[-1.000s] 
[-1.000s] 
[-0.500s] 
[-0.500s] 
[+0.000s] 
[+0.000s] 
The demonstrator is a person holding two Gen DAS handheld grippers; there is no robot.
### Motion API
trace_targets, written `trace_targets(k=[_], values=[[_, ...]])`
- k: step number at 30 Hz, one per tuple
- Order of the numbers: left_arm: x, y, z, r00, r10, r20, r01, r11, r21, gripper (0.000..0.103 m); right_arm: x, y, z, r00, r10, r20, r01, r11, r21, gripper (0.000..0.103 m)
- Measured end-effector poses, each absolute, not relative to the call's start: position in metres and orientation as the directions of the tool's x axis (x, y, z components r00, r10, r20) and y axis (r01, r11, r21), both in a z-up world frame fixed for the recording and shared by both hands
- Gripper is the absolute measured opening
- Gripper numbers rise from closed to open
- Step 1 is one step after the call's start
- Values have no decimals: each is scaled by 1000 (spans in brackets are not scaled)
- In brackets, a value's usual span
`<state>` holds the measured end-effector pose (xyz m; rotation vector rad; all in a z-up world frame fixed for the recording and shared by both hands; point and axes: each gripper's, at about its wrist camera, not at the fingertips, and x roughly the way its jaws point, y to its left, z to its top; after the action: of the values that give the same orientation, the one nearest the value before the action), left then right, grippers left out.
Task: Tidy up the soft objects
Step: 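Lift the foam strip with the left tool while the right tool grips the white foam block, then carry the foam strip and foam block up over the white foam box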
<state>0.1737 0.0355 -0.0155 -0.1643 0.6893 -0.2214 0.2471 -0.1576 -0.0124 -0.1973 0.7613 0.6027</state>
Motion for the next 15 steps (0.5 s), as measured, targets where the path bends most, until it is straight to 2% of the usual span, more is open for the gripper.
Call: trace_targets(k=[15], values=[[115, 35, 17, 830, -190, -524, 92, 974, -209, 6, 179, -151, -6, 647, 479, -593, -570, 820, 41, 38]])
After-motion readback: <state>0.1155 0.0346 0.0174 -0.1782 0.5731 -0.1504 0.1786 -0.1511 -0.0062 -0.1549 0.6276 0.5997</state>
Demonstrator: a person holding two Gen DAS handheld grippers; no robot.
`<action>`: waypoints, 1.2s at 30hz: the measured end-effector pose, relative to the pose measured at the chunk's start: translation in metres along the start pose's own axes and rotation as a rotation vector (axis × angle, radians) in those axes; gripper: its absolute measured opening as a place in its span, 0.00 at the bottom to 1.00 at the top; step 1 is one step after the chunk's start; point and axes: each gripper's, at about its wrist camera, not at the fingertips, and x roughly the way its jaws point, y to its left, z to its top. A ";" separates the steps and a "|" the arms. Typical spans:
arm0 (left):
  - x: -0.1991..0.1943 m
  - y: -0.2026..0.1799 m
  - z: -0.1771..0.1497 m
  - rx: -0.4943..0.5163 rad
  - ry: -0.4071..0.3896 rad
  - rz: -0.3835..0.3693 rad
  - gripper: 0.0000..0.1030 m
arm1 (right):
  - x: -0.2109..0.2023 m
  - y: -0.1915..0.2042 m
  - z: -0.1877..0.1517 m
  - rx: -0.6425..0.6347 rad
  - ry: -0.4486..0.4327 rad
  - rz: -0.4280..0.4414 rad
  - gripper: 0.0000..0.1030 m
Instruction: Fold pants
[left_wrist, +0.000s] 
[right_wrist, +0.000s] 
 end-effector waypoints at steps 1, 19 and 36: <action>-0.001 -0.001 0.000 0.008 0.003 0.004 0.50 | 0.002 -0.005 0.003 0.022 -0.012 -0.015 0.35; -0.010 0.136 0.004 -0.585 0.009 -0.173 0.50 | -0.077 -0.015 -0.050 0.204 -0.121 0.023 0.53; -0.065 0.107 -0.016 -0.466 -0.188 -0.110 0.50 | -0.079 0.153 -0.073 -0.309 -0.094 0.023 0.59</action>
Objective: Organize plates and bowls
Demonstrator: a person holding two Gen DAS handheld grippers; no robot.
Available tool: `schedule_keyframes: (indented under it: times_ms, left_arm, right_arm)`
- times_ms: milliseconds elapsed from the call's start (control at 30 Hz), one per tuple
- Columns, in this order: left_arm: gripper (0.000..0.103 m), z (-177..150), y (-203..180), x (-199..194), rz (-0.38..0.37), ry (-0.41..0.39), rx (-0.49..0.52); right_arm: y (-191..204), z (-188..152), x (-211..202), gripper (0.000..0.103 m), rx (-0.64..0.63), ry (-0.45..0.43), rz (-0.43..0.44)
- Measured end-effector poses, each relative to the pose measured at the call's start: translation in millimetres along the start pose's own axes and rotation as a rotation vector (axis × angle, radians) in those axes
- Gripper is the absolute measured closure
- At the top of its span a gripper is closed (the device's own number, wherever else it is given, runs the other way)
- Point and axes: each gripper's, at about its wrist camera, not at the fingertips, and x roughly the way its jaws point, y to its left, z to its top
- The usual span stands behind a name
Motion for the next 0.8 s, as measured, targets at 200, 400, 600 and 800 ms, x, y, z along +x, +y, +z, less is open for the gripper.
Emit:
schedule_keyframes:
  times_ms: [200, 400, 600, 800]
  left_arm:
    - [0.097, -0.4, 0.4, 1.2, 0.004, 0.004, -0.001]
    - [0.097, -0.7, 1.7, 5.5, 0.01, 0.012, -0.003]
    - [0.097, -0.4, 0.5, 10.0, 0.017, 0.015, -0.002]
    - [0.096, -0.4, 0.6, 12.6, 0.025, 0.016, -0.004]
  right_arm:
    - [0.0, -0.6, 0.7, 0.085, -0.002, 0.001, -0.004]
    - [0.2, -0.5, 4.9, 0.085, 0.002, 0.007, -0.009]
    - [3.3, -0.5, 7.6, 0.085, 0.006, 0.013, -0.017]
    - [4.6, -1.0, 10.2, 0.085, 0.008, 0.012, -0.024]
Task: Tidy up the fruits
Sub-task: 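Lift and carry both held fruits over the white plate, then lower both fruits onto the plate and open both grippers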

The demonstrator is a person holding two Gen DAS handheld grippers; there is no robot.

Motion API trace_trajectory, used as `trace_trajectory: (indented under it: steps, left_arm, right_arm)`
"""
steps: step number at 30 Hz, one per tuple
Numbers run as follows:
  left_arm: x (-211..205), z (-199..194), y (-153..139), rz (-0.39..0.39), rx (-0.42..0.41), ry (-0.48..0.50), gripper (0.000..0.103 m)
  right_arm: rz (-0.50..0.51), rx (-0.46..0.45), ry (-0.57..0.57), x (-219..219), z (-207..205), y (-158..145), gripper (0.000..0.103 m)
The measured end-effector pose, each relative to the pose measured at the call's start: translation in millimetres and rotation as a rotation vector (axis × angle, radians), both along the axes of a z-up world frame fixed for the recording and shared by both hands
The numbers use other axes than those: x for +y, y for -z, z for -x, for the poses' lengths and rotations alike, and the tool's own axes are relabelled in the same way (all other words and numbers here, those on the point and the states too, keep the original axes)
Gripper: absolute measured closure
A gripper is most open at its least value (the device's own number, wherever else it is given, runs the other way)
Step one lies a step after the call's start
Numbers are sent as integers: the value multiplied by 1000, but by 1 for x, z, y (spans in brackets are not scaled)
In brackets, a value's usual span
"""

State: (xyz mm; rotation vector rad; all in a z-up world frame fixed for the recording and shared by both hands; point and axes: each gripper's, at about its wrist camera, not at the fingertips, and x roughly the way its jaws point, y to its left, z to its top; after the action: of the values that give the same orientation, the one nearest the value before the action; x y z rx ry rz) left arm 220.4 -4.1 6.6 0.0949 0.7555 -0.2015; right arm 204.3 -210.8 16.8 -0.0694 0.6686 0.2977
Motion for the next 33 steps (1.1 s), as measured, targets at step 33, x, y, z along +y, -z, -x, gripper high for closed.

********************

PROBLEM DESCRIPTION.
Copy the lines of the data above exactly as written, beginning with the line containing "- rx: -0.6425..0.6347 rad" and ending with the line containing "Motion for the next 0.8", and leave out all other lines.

ANSWER BELOW.
  - rx: -0.6425..0.6347 rad
  - ry: -0.4486..0.4327 rad
  - rz: -0.4280..0.4414 rad
  - gripper: 0.0000..0.1030 m
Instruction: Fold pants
[left_wrist, +0.000s] 
[right_wrist, +0.000s] 
 end-effector waypoints at steps 1, 19 and 36: <action>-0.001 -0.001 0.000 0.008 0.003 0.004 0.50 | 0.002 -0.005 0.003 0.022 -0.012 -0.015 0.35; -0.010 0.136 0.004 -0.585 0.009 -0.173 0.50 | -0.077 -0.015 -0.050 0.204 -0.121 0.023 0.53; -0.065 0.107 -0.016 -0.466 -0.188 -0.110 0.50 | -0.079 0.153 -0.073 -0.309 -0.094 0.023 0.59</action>
Objective: Organize plates and bowls
Demonstrator: a person holding two Gen DAS handheld grippers; no robot.
Available tool: `schedule_keyframes: (indented under it: times_ms, left_arm, right_arm)`
- times_ms: milliseconds elapsed from the call's start (control at 30 Hz), one per tuple
- Columns, in this order: left_arm: gripper (0.000..0.103 m), z (-177..150), y (-203..180), x (-199..194), rz (-0.38..0.37), ry (-0.41..0.39), rx (-0.49..0.52); right_arm: y (-191..204), z (-188..152), x (-211..202), gripper (0.000..0.103 m), rx (-0.64..0.63), ry (-0.45..0.43), rz (-0.43..0.44)
- Measured end-effector poses, each relative to the pose measured at the call's start: translation in millimetres along the start pose's own axes and rotation as a rotation vector (axis × angle, radians) in those axes
- Gripper is the absolute measured closure
- At the top of its span a gripper is closed (the device's own number, wherever else it is given, runs the other way)
- Point and axes: each gripper's, at about its wrist camera, not at the fingertips, and x roughly the way its jaws point, y to its left, z to its top
- The usual span stands behind a name
Motion for the next 0.8 s, as measured, targets at 200, 400, 600 and 800 ms, x, y, z along +x, +y, +z, less is open for the gripper.

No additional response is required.